Some of the same players who helped draft a culinary manifesto about 10 years ago and codify the pillars of New Nordic Cuisine are growing disgruntled and irritated at the term they helped define, reads a lengthy, introspective blog post from the Nordic Food Lab, a group composed of culinary advisors and researchers in Denmark.
“Many of us have become tired being labelled ‘New Nordic’ by observers many of whom have little or no sense of what it means to cook and live in the Nordic region today,” reads the post.
“It is hardly surprising that even many of the chefs and key figures who were originally involved in codifying the NNC ideology have since tried to shake off the term, often even disavowing it completely.”
Their organic, grass-fed beef?
That perhaps it’s time to drop the qualifier, ‘new’ in “New Nordic Cuisine.’
That the tenets of the original manifesto need to be updated and revisited.
That the ideas “purity” of food ingredients and “self-sufficiency” are two notions which, at their worst, edge dangerously close to culinary fascism and even xenophobia, reads the posting.
In 2004, at the request of the Nordic Council of Ministers, chefs from Denmark, Greenland, Finland, Norway and Sweden pooled their thoughts and ideas together to help write the New Nordic Manifesto, originally aimed at boosting the production and consumption of traditional foods.
Foods like Limfjord oysters, wild reindeer, Greenland flounder, moorland grouse, crayfish, cloudberries, Arctic brambles and broke berries.
But seven years after the booklet was published, Danish chefs are asking themselves more questions than they have answers for.
“What makes a cooking Nordic?

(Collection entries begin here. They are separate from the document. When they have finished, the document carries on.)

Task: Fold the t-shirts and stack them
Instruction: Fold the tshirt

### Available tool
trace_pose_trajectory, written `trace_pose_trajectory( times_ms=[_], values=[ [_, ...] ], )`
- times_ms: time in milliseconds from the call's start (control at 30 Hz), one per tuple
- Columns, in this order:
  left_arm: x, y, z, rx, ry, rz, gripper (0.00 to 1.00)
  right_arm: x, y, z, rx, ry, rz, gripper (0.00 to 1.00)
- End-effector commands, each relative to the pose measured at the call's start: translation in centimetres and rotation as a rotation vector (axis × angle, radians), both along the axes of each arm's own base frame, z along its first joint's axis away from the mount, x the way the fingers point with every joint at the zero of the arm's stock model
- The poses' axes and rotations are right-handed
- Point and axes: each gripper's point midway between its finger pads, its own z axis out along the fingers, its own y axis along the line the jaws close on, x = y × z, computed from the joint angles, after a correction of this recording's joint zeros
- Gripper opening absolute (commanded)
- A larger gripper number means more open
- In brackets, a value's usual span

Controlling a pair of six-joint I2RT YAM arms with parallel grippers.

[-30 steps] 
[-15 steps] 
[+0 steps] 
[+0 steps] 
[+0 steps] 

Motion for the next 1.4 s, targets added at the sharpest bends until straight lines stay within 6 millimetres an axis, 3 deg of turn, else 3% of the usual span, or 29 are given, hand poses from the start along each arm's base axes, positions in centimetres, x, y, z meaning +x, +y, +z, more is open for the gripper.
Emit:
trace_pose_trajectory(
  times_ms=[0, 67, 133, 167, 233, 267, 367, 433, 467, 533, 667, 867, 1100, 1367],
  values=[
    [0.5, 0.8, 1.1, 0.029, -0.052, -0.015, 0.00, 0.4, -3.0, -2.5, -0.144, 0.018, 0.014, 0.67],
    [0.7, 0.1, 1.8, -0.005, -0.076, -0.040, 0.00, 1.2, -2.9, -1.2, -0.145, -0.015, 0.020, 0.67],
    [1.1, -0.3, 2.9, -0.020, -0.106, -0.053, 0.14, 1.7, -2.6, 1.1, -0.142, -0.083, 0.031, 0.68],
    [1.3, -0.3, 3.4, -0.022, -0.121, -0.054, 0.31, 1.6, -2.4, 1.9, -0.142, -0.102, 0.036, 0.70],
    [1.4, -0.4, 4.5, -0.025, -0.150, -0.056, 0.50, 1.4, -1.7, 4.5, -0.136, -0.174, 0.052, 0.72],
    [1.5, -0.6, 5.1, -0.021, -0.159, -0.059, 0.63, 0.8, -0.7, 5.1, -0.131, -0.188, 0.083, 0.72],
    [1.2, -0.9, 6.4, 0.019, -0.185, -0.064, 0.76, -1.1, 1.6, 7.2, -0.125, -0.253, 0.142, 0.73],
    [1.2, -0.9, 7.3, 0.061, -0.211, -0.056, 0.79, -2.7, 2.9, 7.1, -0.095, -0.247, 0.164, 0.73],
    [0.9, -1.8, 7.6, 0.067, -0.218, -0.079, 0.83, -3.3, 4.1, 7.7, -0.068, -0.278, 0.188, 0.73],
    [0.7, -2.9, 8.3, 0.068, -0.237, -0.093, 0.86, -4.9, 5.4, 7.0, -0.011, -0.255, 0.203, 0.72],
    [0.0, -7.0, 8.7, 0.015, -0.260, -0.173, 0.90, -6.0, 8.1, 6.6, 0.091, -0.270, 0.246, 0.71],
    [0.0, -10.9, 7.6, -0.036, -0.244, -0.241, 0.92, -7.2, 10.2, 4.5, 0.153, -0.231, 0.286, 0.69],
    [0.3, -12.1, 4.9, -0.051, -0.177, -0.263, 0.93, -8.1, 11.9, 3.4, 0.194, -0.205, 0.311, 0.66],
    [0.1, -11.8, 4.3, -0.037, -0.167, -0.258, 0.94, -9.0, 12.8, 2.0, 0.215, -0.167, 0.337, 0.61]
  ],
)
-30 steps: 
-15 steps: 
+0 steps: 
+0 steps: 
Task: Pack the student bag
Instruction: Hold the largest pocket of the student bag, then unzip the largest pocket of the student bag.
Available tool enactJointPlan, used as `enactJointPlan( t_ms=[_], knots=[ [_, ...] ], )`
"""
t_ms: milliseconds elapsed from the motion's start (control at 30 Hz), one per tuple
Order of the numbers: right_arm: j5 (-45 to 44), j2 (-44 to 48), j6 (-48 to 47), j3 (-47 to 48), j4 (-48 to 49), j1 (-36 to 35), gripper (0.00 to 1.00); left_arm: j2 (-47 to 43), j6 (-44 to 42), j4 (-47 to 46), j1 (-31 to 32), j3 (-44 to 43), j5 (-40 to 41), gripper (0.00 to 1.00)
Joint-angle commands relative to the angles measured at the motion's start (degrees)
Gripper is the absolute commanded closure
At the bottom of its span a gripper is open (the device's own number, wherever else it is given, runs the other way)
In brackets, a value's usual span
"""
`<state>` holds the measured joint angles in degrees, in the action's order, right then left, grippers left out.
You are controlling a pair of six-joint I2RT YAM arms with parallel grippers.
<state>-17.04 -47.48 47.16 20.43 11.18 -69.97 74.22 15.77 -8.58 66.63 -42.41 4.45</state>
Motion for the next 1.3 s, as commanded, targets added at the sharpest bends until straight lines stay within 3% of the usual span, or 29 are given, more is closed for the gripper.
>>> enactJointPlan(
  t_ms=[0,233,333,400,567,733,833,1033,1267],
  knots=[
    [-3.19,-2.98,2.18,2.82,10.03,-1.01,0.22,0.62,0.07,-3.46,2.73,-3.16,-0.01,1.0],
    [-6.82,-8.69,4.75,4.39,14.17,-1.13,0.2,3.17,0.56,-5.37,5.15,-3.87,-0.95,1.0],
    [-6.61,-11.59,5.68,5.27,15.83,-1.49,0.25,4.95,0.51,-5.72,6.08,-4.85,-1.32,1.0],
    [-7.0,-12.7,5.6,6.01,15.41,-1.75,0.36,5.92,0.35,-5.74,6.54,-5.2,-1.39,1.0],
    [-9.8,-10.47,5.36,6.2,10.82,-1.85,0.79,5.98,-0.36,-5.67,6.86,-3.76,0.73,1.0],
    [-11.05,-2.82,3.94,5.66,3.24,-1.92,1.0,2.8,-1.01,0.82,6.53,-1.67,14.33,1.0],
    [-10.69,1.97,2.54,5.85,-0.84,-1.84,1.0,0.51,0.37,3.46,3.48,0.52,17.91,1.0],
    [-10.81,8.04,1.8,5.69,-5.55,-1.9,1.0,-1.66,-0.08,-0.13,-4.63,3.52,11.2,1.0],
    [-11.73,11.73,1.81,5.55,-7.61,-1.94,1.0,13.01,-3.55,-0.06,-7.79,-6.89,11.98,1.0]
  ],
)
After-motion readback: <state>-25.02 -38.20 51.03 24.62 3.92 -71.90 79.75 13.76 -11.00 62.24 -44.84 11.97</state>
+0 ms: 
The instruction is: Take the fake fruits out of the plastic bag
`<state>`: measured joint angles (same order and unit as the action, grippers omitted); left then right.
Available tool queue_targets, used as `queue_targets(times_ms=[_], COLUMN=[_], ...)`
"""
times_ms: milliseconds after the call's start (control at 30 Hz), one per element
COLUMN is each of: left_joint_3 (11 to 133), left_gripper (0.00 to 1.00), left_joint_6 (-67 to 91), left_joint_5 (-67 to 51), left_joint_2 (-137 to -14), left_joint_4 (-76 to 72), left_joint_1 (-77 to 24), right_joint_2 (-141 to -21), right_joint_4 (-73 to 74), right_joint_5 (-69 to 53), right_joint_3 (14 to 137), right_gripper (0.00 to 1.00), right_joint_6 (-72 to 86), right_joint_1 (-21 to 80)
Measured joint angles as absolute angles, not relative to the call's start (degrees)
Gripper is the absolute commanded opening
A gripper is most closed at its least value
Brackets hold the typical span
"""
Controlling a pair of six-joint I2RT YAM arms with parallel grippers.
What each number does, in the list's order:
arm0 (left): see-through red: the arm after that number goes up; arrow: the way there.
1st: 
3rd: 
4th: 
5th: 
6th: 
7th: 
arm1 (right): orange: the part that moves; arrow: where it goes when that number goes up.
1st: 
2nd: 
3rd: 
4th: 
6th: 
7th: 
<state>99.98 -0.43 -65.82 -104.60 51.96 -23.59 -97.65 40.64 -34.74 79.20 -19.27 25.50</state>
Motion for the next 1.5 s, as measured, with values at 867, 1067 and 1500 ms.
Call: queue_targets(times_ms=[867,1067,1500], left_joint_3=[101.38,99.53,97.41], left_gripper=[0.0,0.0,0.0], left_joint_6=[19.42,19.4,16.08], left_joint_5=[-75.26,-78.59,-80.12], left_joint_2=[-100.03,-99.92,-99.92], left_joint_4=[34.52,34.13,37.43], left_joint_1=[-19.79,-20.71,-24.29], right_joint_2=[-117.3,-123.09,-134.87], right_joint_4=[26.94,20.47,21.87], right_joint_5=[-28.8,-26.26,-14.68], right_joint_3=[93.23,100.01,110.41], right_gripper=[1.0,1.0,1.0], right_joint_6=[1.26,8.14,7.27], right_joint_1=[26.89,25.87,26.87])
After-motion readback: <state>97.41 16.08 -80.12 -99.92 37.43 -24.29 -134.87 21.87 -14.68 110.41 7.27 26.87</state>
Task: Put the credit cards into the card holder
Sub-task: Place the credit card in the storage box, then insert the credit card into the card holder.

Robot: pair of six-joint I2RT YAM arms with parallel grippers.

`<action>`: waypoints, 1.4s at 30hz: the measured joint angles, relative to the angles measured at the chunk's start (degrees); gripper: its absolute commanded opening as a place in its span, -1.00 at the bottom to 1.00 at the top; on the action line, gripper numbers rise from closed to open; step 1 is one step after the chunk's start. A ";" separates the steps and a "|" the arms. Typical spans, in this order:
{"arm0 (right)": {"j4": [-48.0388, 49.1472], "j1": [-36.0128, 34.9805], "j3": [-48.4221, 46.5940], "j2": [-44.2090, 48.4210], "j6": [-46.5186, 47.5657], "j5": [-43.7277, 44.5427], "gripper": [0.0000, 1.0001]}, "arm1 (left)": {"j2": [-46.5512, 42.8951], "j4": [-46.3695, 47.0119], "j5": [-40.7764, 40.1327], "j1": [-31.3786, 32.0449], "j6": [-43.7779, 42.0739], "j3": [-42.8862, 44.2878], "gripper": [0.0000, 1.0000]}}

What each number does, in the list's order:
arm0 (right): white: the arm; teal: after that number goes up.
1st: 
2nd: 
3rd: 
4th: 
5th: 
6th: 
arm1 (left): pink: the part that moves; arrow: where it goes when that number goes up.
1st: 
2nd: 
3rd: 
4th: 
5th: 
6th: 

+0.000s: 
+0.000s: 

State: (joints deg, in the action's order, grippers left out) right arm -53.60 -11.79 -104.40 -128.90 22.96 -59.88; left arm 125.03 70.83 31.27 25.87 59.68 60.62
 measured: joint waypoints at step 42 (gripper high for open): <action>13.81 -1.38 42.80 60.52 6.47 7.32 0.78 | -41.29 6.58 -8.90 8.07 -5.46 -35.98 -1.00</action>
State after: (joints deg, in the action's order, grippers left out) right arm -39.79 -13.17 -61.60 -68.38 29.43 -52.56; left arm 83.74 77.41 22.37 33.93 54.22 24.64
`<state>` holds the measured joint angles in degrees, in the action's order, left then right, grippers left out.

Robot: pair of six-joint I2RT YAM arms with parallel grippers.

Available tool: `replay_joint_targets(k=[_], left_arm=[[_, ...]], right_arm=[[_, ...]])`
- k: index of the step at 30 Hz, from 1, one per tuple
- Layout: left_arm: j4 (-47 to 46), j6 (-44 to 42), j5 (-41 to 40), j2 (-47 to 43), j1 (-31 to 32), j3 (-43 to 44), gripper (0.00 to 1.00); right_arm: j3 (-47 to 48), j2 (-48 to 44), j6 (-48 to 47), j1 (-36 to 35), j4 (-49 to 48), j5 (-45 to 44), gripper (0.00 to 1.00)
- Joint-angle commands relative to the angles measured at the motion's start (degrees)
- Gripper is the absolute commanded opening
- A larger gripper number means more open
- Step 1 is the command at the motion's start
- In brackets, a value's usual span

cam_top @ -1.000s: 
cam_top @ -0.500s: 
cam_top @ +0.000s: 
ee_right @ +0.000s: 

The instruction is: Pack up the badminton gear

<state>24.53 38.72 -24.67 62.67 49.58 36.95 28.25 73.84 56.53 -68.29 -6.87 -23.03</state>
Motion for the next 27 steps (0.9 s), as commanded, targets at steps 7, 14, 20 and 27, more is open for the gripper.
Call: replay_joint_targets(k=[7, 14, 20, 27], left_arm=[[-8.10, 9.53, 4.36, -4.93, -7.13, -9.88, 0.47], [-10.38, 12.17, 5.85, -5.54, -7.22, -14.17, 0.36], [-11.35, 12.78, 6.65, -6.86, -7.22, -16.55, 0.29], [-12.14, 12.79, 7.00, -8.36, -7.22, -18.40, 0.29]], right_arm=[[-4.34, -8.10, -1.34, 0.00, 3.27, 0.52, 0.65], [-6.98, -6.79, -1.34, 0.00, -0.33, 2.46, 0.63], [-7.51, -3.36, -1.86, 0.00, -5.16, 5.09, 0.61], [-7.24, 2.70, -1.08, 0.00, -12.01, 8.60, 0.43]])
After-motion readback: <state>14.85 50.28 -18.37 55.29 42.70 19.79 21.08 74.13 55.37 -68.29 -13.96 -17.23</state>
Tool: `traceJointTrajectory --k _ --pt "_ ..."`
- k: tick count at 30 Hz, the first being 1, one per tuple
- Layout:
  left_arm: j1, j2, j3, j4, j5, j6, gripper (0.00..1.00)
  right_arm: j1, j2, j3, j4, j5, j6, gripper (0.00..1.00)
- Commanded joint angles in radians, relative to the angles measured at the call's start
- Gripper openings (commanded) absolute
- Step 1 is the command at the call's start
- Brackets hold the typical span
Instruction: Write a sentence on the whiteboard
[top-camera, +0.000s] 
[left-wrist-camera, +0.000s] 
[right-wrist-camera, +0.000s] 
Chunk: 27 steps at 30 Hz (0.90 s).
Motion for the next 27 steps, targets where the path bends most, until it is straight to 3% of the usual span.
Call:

Is it the use of certain ingredients, or certain techniques, or terroir, or some combination thereof?”
“Is it even worthwhile to venture into the murky discussion of ‘authenticity’?”
To illustrate their gastronomic conundrum, the group cites their decision to reject a Turkish entrepreneur’s request to open a New Nordic restaurant in Istanbul based on the logic that the menu would be drastically different in Istanbul than in Copenhagen if the group were to espouse the pillars of Nordic cuisine.
Chief among them: the use of hyper local ingredients.
But, the group continues to ask, does that mean that Nordic cuisine can’t be exported?
If Korean, Mexican and Vietnamese cuisines can be shared and exported around the world, why the discomfort in opening a Nordic restaurant in London?
René Redzepi, chef of the world-famous Noma restaurant and perhaps one of Denmark’s most famous and successful cultural exports, may shed some light.
Earlier this year Redzepi uprooted his entire kitchen staff to open a pop-up restaurant in in Japan for a month.
But, in a strategic decision, the Michelin-starred chef advised that the menu at the Mandarin Oriental, Tokyo would be conspicuously absent of typical Danish ingredients like sea buckthorn berries or samphire and instead feature local Japanese ingredients.
“Although our entire staff will move to Tokyo, we’ll leave our ingredients at home,” read a message on their website.
“Rather we’ll bring our mindset and sensibilities to the best of pristine winter produce from all over Japan.”